§ **ASSIGNMENT**: In the entries that follow, the lines from the line containing "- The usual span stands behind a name" up to and including the line containing "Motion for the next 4" must be copied exactly, with pictures omitted.
*** AVAILABLE DATA ***
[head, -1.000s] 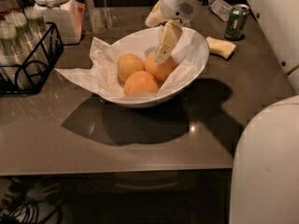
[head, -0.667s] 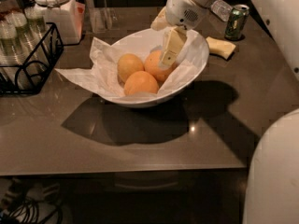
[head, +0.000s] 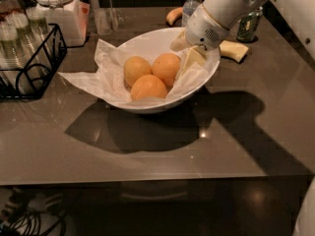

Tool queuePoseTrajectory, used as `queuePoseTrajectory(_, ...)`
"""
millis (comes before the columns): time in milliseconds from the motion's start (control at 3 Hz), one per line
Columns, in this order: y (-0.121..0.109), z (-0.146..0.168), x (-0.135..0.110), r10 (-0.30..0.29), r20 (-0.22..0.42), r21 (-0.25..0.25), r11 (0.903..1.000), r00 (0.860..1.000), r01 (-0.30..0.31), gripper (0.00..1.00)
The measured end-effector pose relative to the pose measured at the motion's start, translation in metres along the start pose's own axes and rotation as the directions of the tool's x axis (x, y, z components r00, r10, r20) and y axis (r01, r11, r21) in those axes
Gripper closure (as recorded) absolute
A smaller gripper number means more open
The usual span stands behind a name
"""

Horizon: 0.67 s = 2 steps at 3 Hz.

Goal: Pick orange from white bowl

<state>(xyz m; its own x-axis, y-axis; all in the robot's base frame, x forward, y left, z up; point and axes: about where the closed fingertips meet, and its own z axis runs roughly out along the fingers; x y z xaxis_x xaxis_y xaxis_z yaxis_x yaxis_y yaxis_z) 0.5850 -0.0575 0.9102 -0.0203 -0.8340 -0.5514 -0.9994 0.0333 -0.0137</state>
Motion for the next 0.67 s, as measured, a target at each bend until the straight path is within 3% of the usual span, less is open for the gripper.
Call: queuePoseTrajectory(667,-0.0056,0.004,-0.0051,-0.019,0.015,-0.018,0.9997,1.0,0.019,0.12)
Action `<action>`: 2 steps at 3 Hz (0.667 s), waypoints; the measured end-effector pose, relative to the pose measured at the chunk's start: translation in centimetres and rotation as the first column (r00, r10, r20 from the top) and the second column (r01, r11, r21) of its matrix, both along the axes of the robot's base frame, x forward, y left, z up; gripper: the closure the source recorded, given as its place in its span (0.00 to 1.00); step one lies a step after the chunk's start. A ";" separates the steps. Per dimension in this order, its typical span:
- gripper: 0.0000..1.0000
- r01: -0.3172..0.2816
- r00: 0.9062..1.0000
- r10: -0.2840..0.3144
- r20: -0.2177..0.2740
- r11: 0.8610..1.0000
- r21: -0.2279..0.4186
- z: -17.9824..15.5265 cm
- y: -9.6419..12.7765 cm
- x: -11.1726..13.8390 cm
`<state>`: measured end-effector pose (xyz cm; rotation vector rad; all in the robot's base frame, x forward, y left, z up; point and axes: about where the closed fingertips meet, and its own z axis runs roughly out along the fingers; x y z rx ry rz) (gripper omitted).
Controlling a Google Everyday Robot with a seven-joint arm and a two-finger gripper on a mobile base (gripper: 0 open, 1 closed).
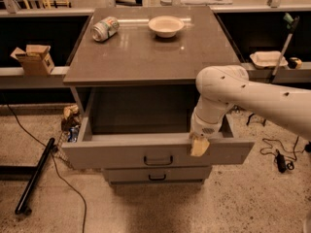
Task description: Open top drawer
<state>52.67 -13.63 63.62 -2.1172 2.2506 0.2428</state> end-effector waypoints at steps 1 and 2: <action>1.00 0.003 1.000 -0.003 0.000 1.000 0.006 0.3 -0.1 -0.2; 1.00 0.018 1.000 -0.018 0.001 0.999 0.038 0.1 -0.4 -0.9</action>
Offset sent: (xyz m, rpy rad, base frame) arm -0.0414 -0.0195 -0.0123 0.1800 -0.0107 -0.0874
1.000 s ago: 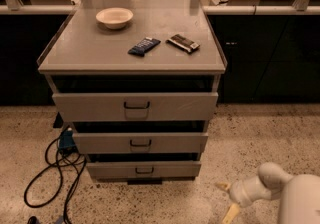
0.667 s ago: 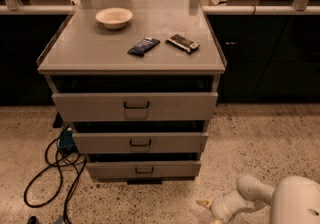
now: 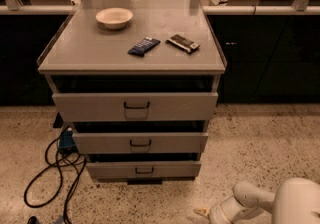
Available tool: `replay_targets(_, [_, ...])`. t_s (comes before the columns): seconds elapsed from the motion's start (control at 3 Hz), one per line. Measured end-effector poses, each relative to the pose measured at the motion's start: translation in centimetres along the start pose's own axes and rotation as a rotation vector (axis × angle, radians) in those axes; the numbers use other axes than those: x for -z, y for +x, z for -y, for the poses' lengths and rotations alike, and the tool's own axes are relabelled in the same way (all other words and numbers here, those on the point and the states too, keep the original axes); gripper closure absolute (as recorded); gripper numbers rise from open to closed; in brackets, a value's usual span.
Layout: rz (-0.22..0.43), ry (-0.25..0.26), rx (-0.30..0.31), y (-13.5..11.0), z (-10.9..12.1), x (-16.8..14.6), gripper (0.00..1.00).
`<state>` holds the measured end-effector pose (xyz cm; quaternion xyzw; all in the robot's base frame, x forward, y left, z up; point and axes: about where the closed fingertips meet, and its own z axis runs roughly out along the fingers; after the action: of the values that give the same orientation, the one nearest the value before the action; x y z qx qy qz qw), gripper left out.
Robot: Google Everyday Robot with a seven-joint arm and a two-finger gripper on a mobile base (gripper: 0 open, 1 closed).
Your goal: Open bottom drawer
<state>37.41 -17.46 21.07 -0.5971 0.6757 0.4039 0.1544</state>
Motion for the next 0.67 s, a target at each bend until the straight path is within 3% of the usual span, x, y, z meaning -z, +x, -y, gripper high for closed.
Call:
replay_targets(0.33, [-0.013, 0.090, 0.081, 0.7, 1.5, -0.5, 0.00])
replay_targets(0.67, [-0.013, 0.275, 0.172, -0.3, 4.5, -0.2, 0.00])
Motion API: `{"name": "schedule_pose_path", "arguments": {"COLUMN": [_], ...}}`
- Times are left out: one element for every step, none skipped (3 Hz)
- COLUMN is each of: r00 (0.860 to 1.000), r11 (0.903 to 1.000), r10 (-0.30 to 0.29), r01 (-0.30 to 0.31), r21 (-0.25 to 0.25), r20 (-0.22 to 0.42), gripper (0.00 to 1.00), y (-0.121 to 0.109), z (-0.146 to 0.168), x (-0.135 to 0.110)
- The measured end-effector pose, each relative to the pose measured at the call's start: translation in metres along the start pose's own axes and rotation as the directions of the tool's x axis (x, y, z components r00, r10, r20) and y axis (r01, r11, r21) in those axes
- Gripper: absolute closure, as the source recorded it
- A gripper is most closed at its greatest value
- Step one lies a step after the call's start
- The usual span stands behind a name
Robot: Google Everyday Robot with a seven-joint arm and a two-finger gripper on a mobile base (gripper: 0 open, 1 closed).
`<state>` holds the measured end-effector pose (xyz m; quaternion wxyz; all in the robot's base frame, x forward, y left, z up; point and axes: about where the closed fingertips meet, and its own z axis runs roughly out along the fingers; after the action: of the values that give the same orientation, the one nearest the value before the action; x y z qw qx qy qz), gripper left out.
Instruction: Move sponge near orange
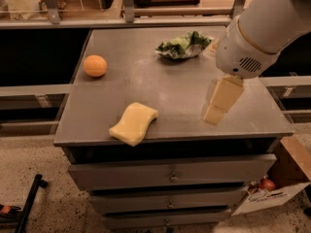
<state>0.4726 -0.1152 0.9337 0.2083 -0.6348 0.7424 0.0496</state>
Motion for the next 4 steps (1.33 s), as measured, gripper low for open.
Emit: {"name": "schedule_pose_path", "arguments": {"r00": [0.997, 0.984, 0.964, 0.945], "r11": [0.9959, 0.9808, 0.9665, 0.9698], "r10": [0.019, 0.068, 0.113, 0.124], "r01": [-0.012, -0.035, -0.05, -0.051], "r21": [-0.09, -0.192, -0.252, -0.238], "r20": [0.075, 0.166, 0.241, 0.303], "gripper": [0.0, 0.0, 0.0, 0.0], "y": [0.007, 0.018, 0.03, 0.038], "z": [0.036, 0.062, 0.076, 0.082], "x": [-0.02, -0.034, -0.052, -0.067]}}
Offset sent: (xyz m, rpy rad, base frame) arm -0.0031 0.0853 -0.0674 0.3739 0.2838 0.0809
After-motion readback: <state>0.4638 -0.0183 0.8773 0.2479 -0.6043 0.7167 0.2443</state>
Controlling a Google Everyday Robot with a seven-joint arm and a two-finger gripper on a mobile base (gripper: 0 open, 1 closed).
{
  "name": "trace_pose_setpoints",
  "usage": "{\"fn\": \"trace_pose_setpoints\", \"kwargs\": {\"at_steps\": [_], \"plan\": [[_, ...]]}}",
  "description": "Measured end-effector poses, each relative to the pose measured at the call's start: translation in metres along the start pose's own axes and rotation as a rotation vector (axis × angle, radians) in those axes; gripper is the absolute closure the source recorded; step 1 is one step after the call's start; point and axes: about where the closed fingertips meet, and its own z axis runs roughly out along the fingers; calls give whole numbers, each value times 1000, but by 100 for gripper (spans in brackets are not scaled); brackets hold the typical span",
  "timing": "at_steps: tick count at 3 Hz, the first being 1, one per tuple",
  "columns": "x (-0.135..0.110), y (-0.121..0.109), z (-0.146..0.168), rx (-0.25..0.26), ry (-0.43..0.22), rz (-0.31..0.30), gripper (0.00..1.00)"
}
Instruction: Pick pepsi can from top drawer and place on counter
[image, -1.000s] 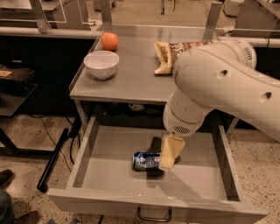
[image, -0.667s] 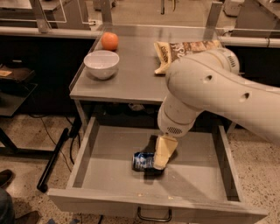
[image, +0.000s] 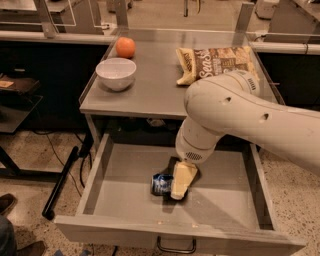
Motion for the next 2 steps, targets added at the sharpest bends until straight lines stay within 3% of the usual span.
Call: {"fn": "trace_pose_setpoints", "kwargs": {"at_steps": [2], "plan": [[10,26,73,-61,71,2,0]]}}
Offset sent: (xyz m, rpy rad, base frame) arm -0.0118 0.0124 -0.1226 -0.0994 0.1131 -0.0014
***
§ **WRITTEN REPLY**:
- The usual span stands behind a name
Robot: Google Everyday Robot with a seven-joint arm and a two-finger gripper on a mobile base (gripper: 0 open, 1 closed).
`<state>` holds the measured end-effector pose (xyz m; quaternion wxyz; all in the robot's base frame, x forward, y left, z up; point and axes: about where the closed fingertips meet, and its own z axis runs roughly out along the fingers; after the action: of the values that give the same orientation, the one nearest the value before the action; x y z qw qx qy qz), gripper left out.
Instruction: Move sponge near orange
<state>0.4726 -0.1152 0.9337 0.2083 -0.6348 0.7424 0.0496</state>
Motion for the next 4 steps (1.33 s), as measured, gripper low for open.

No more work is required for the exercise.